Lower back pain is the number one cause of disability in the world. In the United States, it affects more than 31 million individuals.
Some of the most common causes include muscle strain, ligament sprain, herniated disc, and osteoarthritis. Not only that but it can be caused by trauma (e.g. car accident) as well.
Did you recently suffer a lower back injury? Wondering what your treatment options are? If so, you’re at the right place.
We’ll be going over a few things that you can do below. Keep reading to learn more!
1. Apply Ice and Heat
Apply ice during the first 24 to 48 hours; that’ll help reduce inflammation. For example, you can use an ice pack or place ice cubes in a plastic bag. Consider wrapping it with a cloth so that it won’t touch your skin directly.
Apply the ice for up to 10 minutes at a time and repeat as needed throughout the day.
From there, you can apply heat. Not only will it relieve pain, but it’ll also boost circulation. This will allow nutrients and oxygen to travel to the affected area, which will speed up the recovery process.
For the best results, keep it on for 15 to 20 minutes. We recommend using a hot pack wrapped in a towel—that’ll help prevent burns.
2. Use an Over-the-Counter Medication
There are many over-the-counter medications that you can take for back injuries. For example, you can take a non-steroidal anti-inflammatory drug (NSAID).
Not only are they effective at relieving pain, but they can also help reduce swelling and tenderness. Just remember to take them with food as they can be hard on your stomach.
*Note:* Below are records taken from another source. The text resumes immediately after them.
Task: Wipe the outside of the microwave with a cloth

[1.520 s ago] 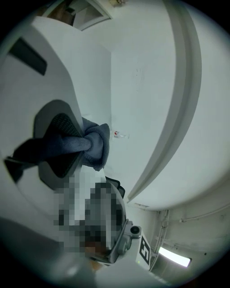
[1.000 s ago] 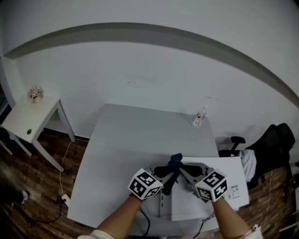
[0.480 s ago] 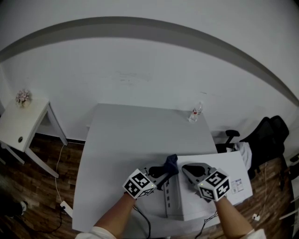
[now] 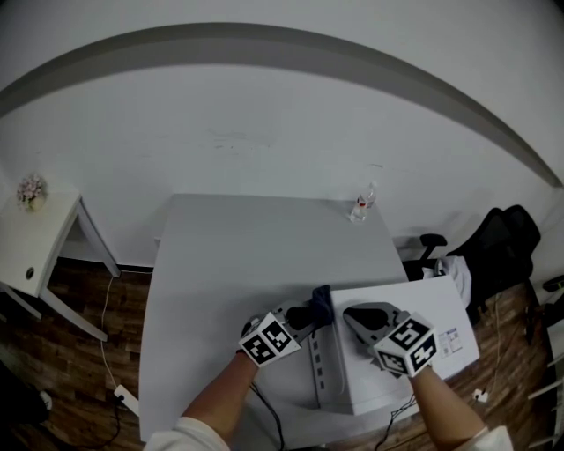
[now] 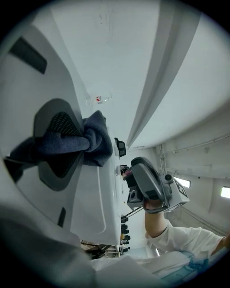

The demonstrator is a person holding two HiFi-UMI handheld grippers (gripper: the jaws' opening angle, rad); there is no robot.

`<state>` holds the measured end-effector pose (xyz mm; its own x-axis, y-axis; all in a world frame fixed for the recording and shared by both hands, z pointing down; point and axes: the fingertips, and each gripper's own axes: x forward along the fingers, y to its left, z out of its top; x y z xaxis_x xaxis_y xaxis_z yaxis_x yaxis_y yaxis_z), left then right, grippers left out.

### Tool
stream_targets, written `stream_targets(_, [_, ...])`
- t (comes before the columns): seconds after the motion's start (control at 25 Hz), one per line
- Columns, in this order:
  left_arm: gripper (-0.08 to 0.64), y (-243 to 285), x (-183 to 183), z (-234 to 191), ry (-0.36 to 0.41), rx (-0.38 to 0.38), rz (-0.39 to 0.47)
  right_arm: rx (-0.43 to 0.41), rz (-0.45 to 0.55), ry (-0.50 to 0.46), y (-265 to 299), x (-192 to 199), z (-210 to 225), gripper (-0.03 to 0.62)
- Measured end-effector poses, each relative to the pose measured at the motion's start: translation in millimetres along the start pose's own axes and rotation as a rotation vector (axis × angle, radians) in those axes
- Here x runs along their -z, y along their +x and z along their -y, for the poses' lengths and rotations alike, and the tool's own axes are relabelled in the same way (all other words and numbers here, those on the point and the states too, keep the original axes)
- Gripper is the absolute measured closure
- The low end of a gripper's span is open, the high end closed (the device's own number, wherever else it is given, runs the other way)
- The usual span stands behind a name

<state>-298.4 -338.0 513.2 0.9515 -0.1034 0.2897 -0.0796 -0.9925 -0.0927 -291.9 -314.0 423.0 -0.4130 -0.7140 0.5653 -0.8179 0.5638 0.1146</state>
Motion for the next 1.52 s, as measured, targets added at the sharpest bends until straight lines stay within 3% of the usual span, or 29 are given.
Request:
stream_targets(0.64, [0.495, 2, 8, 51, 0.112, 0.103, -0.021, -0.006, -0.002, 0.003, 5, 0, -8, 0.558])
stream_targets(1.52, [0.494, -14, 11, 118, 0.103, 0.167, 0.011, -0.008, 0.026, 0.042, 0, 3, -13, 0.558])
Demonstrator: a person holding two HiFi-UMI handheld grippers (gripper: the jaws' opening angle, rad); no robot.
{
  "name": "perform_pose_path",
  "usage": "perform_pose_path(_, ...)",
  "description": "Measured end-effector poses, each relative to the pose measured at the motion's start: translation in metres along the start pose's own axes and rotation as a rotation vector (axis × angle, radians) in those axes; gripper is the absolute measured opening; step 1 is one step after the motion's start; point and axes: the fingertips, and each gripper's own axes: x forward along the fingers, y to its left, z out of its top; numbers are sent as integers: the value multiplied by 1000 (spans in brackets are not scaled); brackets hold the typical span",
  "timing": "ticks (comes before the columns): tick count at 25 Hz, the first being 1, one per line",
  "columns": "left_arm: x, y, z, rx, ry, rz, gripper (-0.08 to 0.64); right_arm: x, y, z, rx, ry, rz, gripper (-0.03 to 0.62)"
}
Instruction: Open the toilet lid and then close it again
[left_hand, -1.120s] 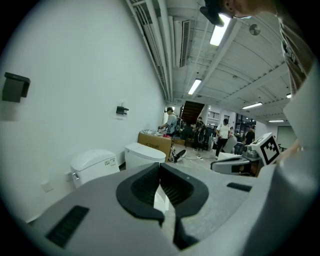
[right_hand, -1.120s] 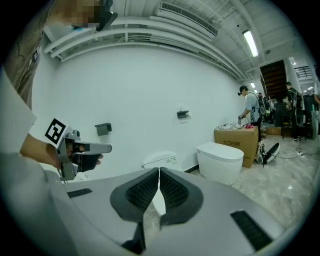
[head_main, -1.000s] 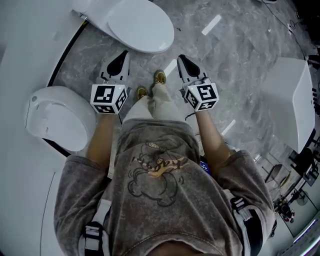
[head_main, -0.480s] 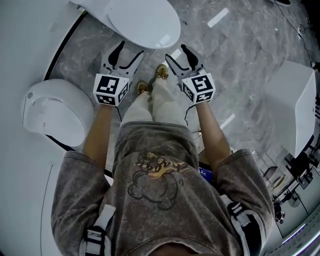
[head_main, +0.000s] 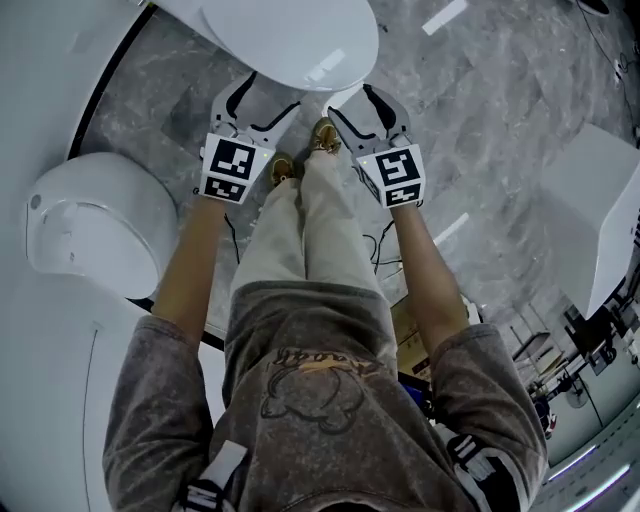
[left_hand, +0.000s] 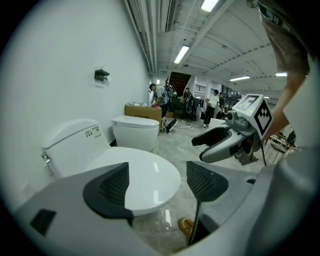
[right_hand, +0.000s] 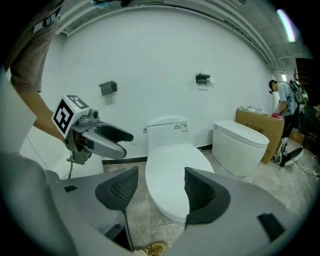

Or if you want, you can use a medicated cream, ointment, or patch. Many of these products contain ingredients such as camphor, lidocaine, or menthol, which will cool, heat, or numb the affected area. They’re also well tolerated (ie. they rarely cause side effects).
3. Do Exercises
Certain exercises can help relieve lower back pain. For example, you can do the knee-to-chest stretch, cat-cow stretch, or piriformis muscle stretch. They’ll strengthen and improve flexibility in the spine and back so that you’ll be able to heal faster.
Just make sure to be gentle, especially if you have a disc rupture in your back—the last thing that you want is to cause further injury. Remember, these exercises shouldn’t cause any pain.
If necessary, consult with your health care professional first before doing any exercises. Depending on the injury, some exercises may not be recommended and can make the situation worse.
Treating a Lower Back Injury
As you can see, there are several things that you can do to treat a lower back injury—from over-the-counter medications to gentle stretches. If the pain persists, however, you may want to see a doctor.